HSE overhauls UK work at height guidance
By Euan Youdale28 January 2014
The UK’s Health and Safety Executive (HSE) is overhauling its guidance on working at height.
According to the UK government’s Department of Work and Pensions, which oversees the HSE, it is part of a long-term economic plan to abolish or improve outdated, burdensome or over-complicated regulations which waste companies' time and money.
More than a million British businesses and 10 million workers are estimated to carry out jobs involving some form of work at height every year, said a government spokesman, with falls being one of the biggest causes of death and serious injury at work.
The HSE has set out in clear, simple terms what to do and what not to do – debunking common myths that can confuse and mislead employers; such as the banning of ladders when they can still be used.

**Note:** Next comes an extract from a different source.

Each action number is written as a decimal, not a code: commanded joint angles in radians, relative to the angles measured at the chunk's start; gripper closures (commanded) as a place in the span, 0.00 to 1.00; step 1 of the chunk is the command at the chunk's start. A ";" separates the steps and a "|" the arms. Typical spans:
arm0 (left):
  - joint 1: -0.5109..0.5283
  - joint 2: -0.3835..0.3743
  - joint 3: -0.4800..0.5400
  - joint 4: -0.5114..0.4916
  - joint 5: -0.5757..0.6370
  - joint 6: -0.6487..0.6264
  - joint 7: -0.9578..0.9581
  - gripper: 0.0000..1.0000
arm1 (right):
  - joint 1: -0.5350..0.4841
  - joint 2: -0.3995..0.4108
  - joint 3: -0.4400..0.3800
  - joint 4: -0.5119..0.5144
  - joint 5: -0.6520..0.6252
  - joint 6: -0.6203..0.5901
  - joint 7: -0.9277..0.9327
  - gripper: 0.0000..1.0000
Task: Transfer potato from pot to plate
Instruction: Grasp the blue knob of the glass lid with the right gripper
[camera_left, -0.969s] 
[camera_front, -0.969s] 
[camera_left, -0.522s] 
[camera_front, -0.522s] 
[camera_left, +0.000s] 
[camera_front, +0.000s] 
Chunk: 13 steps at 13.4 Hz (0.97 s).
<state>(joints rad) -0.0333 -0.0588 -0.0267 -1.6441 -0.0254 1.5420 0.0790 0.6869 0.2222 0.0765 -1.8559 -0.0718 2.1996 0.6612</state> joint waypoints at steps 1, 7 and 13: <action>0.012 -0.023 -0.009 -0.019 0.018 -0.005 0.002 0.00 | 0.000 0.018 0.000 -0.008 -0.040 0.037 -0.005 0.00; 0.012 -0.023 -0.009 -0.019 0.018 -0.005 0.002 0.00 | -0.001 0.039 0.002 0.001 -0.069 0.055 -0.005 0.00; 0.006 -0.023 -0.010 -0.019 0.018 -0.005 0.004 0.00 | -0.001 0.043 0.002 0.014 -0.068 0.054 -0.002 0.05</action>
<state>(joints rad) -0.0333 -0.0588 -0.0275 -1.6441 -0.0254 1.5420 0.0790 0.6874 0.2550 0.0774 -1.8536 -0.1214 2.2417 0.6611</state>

It has identified 3000 regulations that it says should be ended or improved through its Red Tape Challenge, which asks businesses and the public themselves to identify the rules that hold them back.
The new guidance is being backed by business and was produced with the support of the British Retail Consortium, Small Business Trade Association Forum, Trade Unions and the Access Industry Forum.
Health and safety minister Mike Penning said, “As part of the government’s long-term economic plan, it’s vital that businesses are not bogged down in complicated red tape and instead have useable advice about protecting their workers.
“As a former fireman, I know that the 10 million people who are working at height in this country face risks in their job. But I’m also clear that managing these risks can be done sensibly, by giving simple and clear advice and tackling the myths that can confuse employers.”
Judith Hackitt, chair of the HSE, added, “It’s important to get working at height right. Falls remain one of the biggest causes of serious workplace injury – with more than 40 people killed and 4000 suffering major injuries every year."